-------- Data provided

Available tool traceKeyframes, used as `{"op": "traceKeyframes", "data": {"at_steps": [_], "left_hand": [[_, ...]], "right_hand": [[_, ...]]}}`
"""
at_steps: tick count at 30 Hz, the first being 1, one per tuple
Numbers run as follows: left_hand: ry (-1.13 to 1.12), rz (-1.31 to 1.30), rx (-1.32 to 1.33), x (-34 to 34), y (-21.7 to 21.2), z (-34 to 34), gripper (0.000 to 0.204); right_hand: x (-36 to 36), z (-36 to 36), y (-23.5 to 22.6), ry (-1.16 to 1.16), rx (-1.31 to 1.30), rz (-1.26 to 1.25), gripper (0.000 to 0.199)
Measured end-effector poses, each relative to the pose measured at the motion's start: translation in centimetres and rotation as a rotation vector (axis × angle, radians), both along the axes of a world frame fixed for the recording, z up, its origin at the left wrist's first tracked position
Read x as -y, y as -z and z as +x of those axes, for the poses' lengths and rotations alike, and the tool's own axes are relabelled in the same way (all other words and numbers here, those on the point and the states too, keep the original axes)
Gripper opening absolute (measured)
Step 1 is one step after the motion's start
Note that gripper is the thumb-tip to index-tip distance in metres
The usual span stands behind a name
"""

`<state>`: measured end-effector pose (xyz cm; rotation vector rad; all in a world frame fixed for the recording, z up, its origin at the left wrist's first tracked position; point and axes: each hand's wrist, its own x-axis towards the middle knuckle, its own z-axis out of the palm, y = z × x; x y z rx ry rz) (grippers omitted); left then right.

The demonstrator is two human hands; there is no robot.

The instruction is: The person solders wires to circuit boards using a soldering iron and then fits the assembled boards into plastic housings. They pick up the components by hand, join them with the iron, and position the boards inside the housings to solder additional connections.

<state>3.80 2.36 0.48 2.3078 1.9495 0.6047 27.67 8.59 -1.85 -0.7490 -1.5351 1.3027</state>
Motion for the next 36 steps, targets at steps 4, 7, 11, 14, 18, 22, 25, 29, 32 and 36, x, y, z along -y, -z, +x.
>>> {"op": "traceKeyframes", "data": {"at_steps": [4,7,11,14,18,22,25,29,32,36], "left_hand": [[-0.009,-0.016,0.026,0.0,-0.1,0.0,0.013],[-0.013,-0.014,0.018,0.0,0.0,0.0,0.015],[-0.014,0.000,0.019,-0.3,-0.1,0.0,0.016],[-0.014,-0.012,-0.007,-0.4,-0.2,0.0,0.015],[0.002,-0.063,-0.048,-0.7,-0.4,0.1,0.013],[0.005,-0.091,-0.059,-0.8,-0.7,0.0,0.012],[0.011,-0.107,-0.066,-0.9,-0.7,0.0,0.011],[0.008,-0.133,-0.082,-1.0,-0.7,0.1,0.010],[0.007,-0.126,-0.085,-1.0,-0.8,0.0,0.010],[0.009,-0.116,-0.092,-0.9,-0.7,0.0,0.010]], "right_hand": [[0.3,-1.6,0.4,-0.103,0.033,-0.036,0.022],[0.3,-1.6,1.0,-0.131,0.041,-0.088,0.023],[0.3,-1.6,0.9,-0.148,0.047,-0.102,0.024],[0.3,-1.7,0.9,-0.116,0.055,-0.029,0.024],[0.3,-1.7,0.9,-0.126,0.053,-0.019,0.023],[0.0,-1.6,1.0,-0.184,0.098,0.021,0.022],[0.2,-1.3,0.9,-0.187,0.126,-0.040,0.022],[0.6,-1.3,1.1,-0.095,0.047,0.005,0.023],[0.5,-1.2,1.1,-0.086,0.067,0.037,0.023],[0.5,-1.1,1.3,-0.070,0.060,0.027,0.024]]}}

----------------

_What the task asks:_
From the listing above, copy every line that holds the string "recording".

_Written response:_
Measured end-effector poses, each relative to the pose measured at the motion's start: translation in centimetres and rotation as a rotation vector (axis × angle, radians), both along the axes of a world frame fixed for the recording, z up, its origin at the left wrist's first tracked position
`<state>`: measured end-effector pose (xyz cm; rotation vector rad; all in a world frame fixed for the recording, z up, its origin at the left wrist's first tracked position; point and axes: each hand's wrist, its own x-axis towards the middle knuckle, its own z-axis out of the palm, y = z × x; x y z rx ry rz) (grippers omitted); left then right.

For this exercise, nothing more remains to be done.